» **PROBLEM DETAILS**:
What appears from the first line of the records below through the line containing "Return the outline of the wooden" must be reproduced verbatim.

» **WORKING DATA**:
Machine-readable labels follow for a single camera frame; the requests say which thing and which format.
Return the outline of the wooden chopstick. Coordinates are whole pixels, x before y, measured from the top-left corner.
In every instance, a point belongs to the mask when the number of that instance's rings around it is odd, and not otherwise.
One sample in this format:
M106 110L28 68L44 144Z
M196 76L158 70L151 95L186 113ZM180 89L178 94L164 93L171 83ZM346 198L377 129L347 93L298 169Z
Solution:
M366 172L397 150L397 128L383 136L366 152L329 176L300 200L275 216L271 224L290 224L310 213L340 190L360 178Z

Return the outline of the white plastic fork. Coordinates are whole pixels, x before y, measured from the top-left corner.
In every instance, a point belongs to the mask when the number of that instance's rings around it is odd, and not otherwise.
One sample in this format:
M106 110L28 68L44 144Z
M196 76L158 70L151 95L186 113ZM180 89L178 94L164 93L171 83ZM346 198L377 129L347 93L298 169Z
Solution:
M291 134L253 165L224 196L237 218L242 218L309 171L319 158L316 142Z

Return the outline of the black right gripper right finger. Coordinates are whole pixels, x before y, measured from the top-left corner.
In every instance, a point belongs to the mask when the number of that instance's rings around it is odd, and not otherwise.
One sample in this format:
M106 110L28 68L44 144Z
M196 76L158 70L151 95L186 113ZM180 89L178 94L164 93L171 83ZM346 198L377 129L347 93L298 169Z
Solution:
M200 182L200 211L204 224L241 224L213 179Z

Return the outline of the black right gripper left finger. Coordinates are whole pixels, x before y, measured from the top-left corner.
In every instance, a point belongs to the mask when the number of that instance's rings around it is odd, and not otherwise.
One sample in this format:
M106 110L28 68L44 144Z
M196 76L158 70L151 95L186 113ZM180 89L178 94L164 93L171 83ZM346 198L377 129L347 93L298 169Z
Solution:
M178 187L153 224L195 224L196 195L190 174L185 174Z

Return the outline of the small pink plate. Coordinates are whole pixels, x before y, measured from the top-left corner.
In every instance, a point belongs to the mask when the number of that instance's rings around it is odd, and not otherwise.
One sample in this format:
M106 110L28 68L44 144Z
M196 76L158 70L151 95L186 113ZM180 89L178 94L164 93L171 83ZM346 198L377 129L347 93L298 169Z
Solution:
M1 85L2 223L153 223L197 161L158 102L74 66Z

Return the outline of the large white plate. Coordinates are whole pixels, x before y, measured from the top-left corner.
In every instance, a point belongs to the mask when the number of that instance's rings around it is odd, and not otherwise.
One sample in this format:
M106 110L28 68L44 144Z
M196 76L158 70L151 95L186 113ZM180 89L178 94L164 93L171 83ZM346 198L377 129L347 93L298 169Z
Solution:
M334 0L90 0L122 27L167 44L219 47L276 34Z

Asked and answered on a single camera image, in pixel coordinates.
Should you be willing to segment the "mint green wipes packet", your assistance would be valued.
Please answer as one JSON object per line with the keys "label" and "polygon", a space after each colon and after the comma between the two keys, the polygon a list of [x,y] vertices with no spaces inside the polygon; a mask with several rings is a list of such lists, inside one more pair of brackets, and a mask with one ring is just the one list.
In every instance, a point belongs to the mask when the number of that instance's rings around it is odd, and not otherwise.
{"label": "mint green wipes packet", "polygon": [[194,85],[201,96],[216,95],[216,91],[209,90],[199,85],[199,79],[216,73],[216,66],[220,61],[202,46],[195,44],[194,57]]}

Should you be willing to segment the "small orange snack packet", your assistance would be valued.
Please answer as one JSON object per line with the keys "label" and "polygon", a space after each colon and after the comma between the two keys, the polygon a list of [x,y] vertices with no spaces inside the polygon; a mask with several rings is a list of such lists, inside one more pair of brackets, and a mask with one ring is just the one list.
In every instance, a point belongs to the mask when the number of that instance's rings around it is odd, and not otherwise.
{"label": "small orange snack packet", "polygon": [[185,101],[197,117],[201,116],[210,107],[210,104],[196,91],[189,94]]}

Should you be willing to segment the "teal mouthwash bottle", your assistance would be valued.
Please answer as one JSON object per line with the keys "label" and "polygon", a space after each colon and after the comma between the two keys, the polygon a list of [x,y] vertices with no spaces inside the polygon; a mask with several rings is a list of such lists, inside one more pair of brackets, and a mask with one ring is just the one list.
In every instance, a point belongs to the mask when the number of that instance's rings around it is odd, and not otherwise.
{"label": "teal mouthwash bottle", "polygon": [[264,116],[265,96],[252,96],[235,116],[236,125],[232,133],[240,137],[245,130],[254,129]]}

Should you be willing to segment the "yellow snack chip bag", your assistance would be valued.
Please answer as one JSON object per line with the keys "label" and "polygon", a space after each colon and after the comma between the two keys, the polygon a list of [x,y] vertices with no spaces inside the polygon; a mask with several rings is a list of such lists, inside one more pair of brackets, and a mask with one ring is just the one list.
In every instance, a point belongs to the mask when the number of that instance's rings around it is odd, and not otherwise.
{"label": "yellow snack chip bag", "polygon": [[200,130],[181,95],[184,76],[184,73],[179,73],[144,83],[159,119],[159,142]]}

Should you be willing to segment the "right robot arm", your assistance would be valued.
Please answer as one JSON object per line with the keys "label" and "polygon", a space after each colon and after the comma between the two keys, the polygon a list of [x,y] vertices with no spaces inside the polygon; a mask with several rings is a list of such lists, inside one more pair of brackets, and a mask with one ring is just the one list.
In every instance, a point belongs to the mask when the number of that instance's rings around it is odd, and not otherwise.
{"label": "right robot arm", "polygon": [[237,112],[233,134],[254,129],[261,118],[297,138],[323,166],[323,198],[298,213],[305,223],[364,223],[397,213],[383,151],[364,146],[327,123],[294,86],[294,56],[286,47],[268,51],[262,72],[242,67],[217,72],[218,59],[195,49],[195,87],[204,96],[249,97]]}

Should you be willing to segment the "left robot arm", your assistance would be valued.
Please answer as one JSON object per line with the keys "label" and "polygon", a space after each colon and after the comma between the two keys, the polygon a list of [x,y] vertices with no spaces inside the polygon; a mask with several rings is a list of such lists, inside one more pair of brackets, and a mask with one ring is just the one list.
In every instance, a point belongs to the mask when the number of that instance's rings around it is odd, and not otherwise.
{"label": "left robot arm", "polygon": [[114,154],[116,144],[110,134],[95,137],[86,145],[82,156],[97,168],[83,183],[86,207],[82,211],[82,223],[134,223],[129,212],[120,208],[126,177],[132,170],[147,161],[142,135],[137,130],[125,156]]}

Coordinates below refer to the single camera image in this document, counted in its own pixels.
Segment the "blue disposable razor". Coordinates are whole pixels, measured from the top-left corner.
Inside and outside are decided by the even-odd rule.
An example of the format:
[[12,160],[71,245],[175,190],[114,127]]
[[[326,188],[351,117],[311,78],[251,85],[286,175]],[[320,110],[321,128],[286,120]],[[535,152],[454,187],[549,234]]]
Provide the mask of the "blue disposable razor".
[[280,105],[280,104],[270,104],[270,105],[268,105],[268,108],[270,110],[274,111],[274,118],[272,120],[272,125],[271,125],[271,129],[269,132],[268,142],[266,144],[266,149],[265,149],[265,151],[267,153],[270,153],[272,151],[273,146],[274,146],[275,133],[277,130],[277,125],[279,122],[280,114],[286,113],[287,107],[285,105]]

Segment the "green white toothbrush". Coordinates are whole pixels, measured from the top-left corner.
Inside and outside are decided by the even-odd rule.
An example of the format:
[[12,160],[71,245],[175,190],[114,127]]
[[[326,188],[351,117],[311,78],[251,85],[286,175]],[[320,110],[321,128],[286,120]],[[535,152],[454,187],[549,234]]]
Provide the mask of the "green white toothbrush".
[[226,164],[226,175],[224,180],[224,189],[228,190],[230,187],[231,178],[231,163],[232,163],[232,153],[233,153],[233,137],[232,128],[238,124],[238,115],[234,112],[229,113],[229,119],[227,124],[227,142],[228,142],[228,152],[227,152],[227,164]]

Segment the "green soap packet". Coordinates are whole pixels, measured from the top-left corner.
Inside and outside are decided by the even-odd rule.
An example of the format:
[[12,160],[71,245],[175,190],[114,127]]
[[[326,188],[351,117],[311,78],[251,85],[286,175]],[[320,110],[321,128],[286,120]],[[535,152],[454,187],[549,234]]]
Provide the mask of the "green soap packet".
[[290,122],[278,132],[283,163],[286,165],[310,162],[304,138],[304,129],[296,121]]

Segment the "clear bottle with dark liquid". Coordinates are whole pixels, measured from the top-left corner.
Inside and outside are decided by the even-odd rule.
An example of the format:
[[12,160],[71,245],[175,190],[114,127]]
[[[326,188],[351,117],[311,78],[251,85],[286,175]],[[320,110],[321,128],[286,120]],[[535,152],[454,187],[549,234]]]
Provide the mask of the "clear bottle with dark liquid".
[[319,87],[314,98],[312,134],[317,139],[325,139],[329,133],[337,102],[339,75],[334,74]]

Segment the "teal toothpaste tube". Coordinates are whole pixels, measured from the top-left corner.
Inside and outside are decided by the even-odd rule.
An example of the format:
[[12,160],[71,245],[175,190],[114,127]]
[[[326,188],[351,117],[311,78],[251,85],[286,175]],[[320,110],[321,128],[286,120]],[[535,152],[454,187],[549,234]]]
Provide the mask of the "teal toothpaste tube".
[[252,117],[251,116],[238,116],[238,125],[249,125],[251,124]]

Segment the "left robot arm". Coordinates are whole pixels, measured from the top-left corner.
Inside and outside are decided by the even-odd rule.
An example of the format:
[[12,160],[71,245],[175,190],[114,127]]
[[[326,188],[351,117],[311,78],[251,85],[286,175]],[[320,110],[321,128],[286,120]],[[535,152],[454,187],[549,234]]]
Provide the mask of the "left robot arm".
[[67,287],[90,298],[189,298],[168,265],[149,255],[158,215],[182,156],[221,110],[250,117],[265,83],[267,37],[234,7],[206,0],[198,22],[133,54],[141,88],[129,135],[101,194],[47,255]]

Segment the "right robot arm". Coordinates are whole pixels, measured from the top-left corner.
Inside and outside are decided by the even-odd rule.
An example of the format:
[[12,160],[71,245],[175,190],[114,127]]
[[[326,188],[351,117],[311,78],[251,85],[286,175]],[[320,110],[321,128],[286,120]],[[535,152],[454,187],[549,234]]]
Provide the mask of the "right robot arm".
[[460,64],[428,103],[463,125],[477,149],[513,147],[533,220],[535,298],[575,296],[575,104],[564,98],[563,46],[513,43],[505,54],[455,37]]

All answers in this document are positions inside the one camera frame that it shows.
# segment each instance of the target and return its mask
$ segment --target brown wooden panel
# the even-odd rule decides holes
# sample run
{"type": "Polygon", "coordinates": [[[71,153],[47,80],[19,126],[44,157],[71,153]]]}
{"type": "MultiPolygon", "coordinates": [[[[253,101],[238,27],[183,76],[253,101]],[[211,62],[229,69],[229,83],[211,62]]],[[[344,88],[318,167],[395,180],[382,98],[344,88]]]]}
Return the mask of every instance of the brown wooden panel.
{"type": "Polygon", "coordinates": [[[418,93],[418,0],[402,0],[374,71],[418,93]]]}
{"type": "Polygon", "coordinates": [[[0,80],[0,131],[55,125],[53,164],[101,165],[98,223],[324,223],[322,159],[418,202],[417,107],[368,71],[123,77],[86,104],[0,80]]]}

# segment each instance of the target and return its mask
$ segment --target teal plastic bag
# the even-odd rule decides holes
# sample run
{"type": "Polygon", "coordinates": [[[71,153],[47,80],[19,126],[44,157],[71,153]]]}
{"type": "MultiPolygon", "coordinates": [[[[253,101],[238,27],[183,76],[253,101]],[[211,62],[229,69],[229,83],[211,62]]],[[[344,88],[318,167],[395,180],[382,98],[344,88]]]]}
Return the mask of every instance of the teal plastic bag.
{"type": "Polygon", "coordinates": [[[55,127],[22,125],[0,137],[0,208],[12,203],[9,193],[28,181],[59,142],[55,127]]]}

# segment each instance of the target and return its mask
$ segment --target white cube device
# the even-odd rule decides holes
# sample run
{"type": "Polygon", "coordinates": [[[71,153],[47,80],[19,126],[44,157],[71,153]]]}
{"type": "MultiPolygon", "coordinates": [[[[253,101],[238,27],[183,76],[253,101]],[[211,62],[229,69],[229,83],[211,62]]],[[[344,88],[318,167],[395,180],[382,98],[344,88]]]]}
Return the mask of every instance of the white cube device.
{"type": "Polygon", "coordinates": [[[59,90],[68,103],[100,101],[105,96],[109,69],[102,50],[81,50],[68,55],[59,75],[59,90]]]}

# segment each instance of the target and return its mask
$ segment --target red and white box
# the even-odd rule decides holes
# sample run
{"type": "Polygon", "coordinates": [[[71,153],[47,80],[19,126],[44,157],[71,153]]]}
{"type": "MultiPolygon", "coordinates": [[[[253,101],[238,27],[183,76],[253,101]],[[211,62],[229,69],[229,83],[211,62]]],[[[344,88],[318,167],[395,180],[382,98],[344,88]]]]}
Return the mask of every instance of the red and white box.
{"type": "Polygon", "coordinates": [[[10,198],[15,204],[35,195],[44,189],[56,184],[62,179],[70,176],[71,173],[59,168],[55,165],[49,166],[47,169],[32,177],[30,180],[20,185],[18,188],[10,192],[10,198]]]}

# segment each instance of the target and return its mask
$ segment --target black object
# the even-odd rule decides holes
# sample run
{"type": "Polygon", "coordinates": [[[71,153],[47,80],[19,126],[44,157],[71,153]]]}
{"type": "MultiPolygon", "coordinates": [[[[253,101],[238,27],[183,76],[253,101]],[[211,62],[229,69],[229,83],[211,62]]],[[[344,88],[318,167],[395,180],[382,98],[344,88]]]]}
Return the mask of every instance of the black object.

» **TASK RESPONSE**:
Machine-readable labels follow for a single camera frame; the requests say which thing and which format.
Return the outline of the wooden chopstick. Coordinates are whole pixels, x before y, measured from the top-left corner.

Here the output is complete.